The tide was falling and screaming gulls rose and fell over the rocks feeding on the shellfish among the seaweed. Far out on the water great flocks of black sea-parrots floated, and overhead these stocky little birds flew in hundreds, their huge, crimson beaks thrust determinedly out before them, their round, white-ringed eyes showing plainly, and their wings, seemingly too small for their pudgy bodies, beating the air in a hurried manner, as they attended strictly to the business of feeding their young. Unlike the lazy gulls they took no time to loiter along the way.
The boy, looking up at the busy black workers, little dreamed of the vital and spectacular part both he and they were to play later in the struggle for existence on the Island of Kon Klayu.
The weed-covered boulders of Sunset Point drew him, but though he felt strongly the fascination of the ocean bed now becoming uncovered by the tide, for some indefinable childish reason he hesitated to go down among the rocks in his nightgown.
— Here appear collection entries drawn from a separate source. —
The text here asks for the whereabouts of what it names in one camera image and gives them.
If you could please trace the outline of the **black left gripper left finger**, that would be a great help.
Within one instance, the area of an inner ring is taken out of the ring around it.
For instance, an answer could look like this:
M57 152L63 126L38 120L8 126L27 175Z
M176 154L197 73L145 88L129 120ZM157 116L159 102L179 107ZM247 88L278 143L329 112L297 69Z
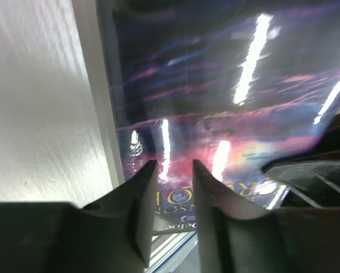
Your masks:
M149 266L158 164L78 208L0 202L0 272L144 272Z

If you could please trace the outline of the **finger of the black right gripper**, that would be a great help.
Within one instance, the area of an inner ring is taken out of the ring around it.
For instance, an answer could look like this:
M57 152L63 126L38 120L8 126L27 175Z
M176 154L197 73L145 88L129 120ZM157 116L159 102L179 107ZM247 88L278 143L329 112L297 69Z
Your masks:
M313 150L263 170L289 187L282 207L340 208L340 113Z

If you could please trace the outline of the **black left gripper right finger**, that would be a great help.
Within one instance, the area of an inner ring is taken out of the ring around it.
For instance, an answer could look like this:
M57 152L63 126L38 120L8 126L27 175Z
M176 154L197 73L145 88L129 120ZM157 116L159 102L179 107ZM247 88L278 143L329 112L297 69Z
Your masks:
M201 272L340 272L340 208L256 205L193 162Z

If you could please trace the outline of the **purple Robinson Crusoe book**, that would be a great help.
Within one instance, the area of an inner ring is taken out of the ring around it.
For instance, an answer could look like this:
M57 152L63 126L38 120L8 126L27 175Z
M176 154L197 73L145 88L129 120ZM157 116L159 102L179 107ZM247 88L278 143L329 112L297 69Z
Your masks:
M192 163L267 209L263 167L340 106L340 1L98 1L121 165L158 162L154 233L196 229Z

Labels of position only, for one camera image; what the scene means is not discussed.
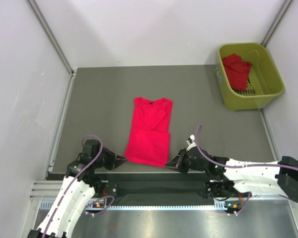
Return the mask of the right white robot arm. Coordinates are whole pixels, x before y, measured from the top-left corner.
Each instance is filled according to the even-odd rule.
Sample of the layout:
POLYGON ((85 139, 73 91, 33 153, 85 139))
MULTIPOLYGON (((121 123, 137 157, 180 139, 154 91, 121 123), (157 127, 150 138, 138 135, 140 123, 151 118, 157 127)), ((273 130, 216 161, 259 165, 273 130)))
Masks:
POLYGON ((273 162, 244 162, 212 156, 193 146, 181 149, 165 167, 180 173, 189 170, 204 172, 209 194, 215 198, 239 193, 268 193, 298 203, 298 161, 289 156, 273 162))

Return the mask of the bright pink t shirt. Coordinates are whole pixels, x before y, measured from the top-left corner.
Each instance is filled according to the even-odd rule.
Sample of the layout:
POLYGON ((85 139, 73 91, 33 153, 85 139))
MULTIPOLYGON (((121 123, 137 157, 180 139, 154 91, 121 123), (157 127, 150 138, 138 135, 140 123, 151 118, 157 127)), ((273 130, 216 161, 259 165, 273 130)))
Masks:
POLYGON ((169 124, 173 102, 137 97, 130 136, 124 153, 129 162, 164 167, 170 147, 169 124))

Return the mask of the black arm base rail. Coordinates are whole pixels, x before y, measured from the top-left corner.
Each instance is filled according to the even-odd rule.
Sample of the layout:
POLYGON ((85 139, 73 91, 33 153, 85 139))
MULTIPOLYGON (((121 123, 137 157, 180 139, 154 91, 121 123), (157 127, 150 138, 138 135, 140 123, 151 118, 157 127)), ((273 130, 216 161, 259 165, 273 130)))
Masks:
POLYGON ((211 205, 213 200, 238 199, 231 182, 205 173, 100 174, 95 197, 112 195, 116 206, 211 205))

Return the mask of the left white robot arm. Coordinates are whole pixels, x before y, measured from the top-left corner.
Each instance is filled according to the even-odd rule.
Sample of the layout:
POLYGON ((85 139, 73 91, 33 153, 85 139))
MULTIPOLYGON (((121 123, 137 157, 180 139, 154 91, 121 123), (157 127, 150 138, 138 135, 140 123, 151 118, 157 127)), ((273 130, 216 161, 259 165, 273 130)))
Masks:
POLYGON ((92 197, 103 201, 103 211, 114 202, 114 195, 106 195, 101 177, 95 174, 98 168, 111 171, 127 161, 106 148, 96 135, 82 139, 82 152, 71 162, 63 179, 60 191, 49 213, 37 229, 28 233, 29 238, 70 238, 82 213, 93 205, 92 197))

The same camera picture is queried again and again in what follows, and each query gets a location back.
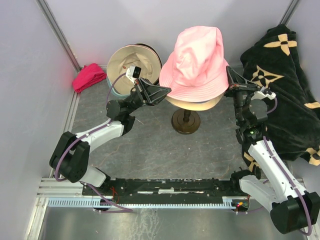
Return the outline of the pink beige bucket hat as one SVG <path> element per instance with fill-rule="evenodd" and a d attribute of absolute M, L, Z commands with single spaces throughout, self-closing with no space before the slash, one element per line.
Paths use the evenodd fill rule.
<path fill-rule="evenodd" d="M 168 97 L 185 102 L 208 101 L 229 87 L 223 36 L 213 26 L 182 31 L 173 52 L 162 66 L 159 84 L 171 88 Z"/>

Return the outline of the peach bucket hat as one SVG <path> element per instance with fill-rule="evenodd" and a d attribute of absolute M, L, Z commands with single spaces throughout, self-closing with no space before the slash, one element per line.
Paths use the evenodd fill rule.
<path fill-rule="evenodd" d="M 223 94 L 212 98 L 210 102 L 205 104 L 192 104 L 188 101 L 177 100 L 172 97 L 167 96 L 165 99 L 172 105 L 179 107 L 181 109 L 190 110 L 190 111 L 206 111 L 215 107 L 218 102 L 222 99 Z"/>

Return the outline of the blue bucket hat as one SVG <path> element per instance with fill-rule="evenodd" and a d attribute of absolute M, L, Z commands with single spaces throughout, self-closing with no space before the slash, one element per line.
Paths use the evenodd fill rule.
<path fill-rule="evenodd" d="M 200 102 L 189 102 L 190 104 L 196 104 L 196 105 L 200 105 L 200 104 L 206 104 L 209 103 L 212 99 L 210 100 L 206 100 L 206 101 L 200 101 Z"/>

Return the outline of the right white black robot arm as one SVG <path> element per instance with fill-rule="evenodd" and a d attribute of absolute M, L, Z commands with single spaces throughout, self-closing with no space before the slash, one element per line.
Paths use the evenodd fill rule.
<path fill-rule="evenodd" d="M 267 186 L 258 180 L 254 171 L 241 170 L 231 177 L 231 193 L 245 193 L 258 201 L 280 233 L 300 231 L 310 236 L 320 212 L 320 197 L 296 180 L 267 136 L 265 122 L 278 106 L 277 95 L 245 79 L 230 66 L 226 67 L 226 75 L 228 89 L 224 95 L 233 99 L 237 141 L 271 184 Z"/>

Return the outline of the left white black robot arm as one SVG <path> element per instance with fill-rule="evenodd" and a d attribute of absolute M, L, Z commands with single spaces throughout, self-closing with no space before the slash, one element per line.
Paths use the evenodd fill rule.
<path fill-rule="evenodd" d="M 77 134 L 63 133 L 49 160 L 56 181 L 81 182 L 93 186 L 99 195 L 106 195 L 111 189 L 111 178 L 89 165 L 90 154 L 110 140 L 127 134 L 136 119 L 131 115 L 134 111 L 143 106 L 157 105 L 170 92 L 169 87 L 151 84 L 146 78 L 135 79 L 125 99 L 107 102 L 106 122 Z"/>

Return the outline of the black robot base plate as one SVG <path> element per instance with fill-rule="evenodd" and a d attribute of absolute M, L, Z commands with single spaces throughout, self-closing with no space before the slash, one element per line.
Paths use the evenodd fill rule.
<path fill-rule="evenodd" d="M 116 178 L 96 188 L 118 204 L 222 203 L 223 197 L 246 199 L 248 195 L 231 180 Z"/>

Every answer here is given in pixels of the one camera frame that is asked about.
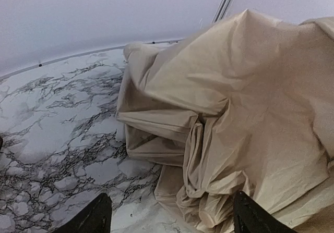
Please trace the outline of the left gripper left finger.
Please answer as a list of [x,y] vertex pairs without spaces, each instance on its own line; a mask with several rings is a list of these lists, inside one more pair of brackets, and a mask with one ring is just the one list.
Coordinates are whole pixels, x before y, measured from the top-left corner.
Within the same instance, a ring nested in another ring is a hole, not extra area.
[[106,193],[99,194],[70,221],[54,233],[110,233],[112,201]]

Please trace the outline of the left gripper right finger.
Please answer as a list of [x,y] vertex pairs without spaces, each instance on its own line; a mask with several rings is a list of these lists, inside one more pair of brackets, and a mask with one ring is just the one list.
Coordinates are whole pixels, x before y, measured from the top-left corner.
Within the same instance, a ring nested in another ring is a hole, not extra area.
[[296,233],[276,220],[243,191],[235,193],[233,219],[235,233]]

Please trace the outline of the beige folding umbrella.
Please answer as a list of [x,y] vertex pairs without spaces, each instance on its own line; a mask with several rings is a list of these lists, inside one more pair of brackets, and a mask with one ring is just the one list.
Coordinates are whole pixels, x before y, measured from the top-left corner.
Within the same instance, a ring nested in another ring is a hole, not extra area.
[[297,232],[333,232],[333,18],[245,10],[166,48],[124,47],[117,103],[132,158],[193,232],[234,232],[245,192]]

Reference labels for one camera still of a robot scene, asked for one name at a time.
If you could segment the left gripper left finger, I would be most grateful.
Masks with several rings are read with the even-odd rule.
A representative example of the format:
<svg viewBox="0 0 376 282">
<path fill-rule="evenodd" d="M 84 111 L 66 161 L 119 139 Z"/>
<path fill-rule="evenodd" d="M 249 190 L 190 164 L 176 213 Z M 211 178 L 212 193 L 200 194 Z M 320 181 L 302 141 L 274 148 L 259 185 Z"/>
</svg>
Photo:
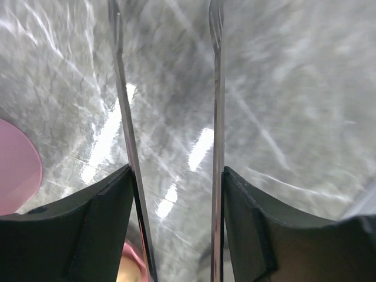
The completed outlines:
<svg viewBox="0 0 376 282">
<path fill-rule="evenodd" d="M 25 214 L 1 217 L 2 281 L 115 281 L 133 187 L 129 166 Z"/>
</svg>

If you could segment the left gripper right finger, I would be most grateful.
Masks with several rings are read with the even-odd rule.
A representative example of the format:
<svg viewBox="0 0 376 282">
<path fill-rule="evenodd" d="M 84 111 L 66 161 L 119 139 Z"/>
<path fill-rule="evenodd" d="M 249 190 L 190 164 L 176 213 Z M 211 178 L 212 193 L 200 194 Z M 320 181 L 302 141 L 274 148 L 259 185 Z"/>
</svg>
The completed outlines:
<svg viewBox="0 0 376 282">
<path fill-rule="evenodd" d="M 332 221 L 293 208 L 232 168 L 224 219 L 236 281 L 374 281 L 375 216 Z"/>
</svg>

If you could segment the metal tongs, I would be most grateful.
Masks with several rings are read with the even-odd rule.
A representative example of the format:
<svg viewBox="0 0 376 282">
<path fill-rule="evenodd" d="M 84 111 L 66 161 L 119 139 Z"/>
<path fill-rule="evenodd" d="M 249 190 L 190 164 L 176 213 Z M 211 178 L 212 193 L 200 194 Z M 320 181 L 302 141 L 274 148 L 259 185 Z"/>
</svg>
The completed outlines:
<svg viewBox="0 0 376 282">
<path fill-rule="evenodd" d="M 133 194 L 137 217 L 142 236 L 142 250 L 146 272 L 150 281 L 157 281 L 157 269 L 154 257 L 152 236 L 137 153 L 135 132 L 132 122 L 130 103 L 127 96 L 123 55 L 122 16 L 116 1 L 108 1 L 108 18 L 111 34 L 111 50 L 116 75 L 116 89 L 122 117 L 123 131 L 129 165 L 131 168 Z M 211 1 L 209 5 L 209 29 L 214 50 L 214 137 L 213 137 L 213 181 L 211 213 L 211 281 L 223 280 L 223 172 L 224 172 L 224 133 L 225 133 L 225 76 L 224 47 L 222 42 L 224 23 L 224 2 Z"/>
</svg>

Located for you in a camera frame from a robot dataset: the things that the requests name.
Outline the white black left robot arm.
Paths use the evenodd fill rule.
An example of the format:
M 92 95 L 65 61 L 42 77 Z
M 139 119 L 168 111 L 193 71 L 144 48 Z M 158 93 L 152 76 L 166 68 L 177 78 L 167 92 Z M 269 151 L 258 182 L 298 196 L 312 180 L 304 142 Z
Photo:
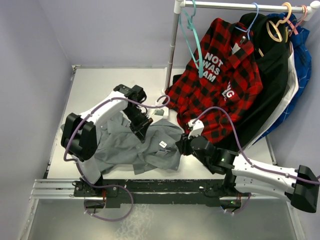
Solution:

So, whistling with moist tunelessness, he rounded the Point, Kobuk trotting on ahead.
Here the character of the beach changed, and the high-tide line, where the rice-grass began, was piled with a criss-cross confusion of bleached drift-logs thrown up by the mighty surf of storms. Mounds of old kelp lay drying in the sun, and the unforgettable odor of decaying sea-things mingled with the freshness of the morning.